*TASK DIRECTIONS*: Word for word, restate the lines of the listing below from the line with "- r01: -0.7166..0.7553" through the line with "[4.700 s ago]", and do not include the pictures.

*DATA BELOW*:

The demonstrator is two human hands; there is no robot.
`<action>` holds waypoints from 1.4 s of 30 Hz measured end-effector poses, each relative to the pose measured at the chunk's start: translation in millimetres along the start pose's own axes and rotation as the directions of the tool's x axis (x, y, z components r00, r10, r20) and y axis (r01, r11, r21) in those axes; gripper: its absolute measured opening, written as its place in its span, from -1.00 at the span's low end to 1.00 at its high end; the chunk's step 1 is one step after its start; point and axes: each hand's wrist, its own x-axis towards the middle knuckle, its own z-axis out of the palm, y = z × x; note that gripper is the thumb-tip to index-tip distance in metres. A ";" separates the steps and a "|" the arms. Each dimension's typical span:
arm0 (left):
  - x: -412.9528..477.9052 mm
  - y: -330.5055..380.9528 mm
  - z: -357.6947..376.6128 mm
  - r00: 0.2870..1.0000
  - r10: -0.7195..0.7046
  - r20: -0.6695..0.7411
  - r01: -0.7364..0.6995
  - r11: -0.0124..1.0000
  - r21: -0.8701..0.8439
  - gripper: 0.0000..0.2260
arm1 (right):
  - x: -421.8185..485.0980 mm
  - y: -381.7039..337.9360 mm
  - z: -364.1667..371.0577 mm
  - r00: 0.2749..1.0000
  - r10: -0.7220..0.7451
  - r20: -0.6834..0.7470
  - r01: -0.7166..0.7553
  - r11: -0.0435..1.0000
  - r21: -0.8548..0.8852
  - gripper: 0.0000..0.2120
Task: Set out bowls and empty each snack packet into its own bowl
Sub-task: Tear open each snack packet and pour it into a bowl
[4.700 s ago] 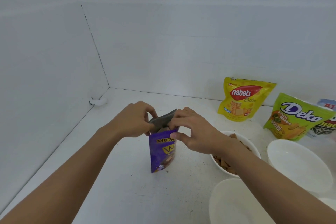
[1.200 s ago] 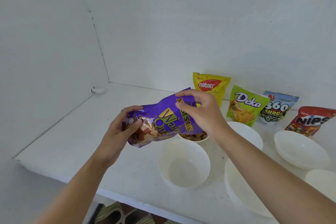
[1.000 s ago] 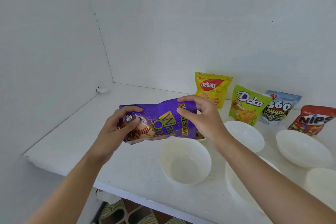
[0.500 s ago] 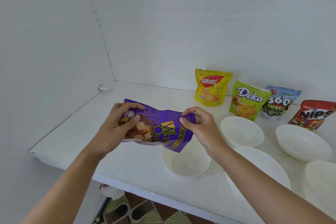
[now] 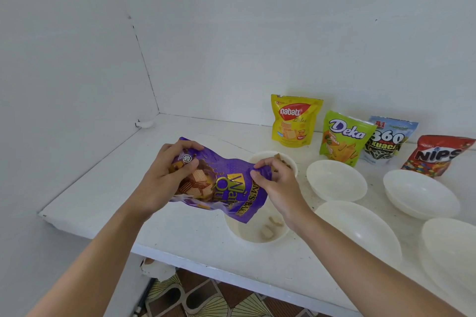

*THE COMPLETED TASK*:
  - r01: -0.7166..0.7553
  - r11: -0.0435..1.0000
  - r21: -0.8548..0.8852
  - gripper: 0.0000..0.2120
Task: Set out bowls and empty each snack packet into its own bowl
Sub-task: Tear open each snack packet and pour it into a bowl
[4.700 s ago] 

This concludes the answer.